Prompt.
The answer is the exact run of lines in the listing below from the line containing "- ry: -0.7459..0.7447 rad" up to and including the line containing "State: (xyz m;", with pictures removed.
++++++++++++++++++++
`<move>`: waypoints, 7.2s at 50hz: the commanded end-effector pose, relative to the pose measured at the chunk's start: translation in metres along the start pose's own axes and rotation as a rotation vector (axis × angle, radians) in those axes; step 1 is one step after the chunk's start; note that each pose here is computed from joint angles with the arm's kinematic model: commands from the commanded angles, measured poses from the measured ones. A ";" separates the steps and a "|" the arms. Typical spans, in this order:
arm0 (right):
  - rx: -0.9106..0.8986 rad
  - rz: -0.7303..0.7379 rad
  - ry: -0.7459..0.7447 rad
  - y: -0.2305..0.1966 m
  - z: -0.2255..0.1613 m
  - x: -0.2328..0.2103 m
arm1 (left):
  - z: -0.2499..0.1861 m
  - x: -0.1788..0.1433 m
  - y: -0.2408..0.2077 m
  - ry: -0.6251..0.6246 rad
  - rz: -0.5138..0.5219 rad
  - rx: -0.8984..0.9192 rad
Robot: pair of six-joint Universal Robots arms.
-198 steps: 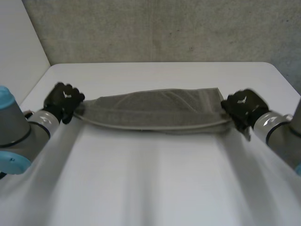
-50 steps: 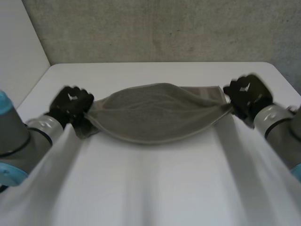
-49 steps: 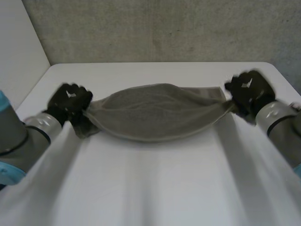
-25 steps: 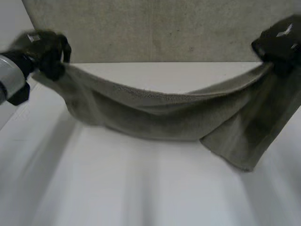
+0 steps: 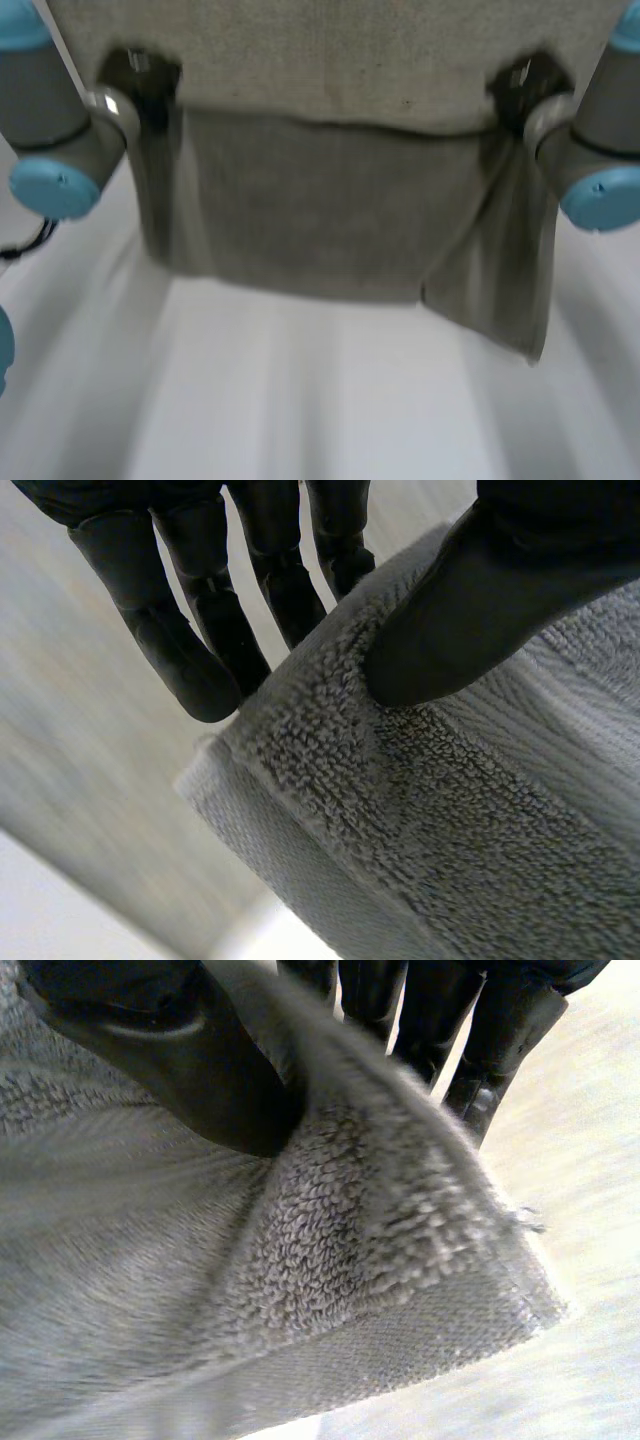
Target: Fold the towel.
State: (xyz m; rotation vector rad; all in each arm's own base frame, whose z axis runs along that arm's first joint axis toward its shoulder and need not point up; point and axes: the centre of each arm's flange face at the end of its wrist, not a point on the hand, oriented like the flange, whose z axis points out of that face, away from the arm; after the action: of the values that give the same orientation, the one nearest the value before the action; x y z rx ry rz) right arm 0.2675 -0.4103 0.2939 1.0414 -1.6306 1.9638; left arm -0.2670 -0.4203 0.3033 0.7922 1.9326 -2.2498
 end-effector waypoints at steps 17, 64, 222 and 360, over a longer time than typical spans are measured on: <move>0.313 0.125 0.099 -0.047 -0.032 0.028 | 0.002 -0.047 -0.057 -0.107 -0.353 0.303; -0.175 0.092 -0.241 0.036 -0.148 0.004 | -0.129 -0.023 0.080 0.180 -0.055 -0.016; 0.384 -0.259 -0.463 -0.047 -0.099 -0.235 | -0.122 0.025 0.091 0.209 -0.175 -0.045; -0.231 0.721 -0.542 0.062 -0.099 -0.120 | -0.117 0.224 0.081 0.373 -0.246 -0.208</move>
State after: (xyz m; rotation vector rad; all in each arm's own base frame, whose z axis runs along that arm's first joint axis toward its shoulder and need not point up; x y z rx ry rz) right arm 0.2693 -0.2992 0.1861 1.0732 -2.6085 2.0466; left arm -0.3880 -0.2596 0.1544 1.0844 2.4586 -2.2208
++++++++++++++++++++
Task response.
  - ry: -0.7459..0.7447 rad
  - y: -0.2305..0.1966 m
  - z: -0.2255..0.1613 m
  - x: -0.2328..0.2103 m
arm1 (left):
  - z: -0.2499..0.1861 m
  - x: -0.1788..0.1433 m
  - y: -0.2408..0.2077 m
  - ry: -0.6251..0.6246 rad
  - rz: -0.5138..0.5219 rad
  - rx: -0.8984..0.9192 rad
Robot: pair of six-joint Universal Robots arms.
-198 steps: 
-50 steps: 
-49 steps: 
-25 steps: 
+0 steps: 
Target: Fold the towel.
State: (xyz m; rotation vector rad; all in each arm's own base frame, whose z axis runs along that arm's first joint axis toward its shoulder and need not point up; point and axes: the centre of each arm's flange face at the end of its wrist, not a point on the hand, oriented like the flange, whose z axis points out of that face, away from the arm; after the action: of the values that give the same orientation, the one nearest the value before the action; x y z rx ry rz) right arm 0.2675 -0.4103 0.2939 1.0414 -1.6306 1.9638; left arm -0.2670 -0.4203 0.3033 0.7922 1.9326 -2.2498

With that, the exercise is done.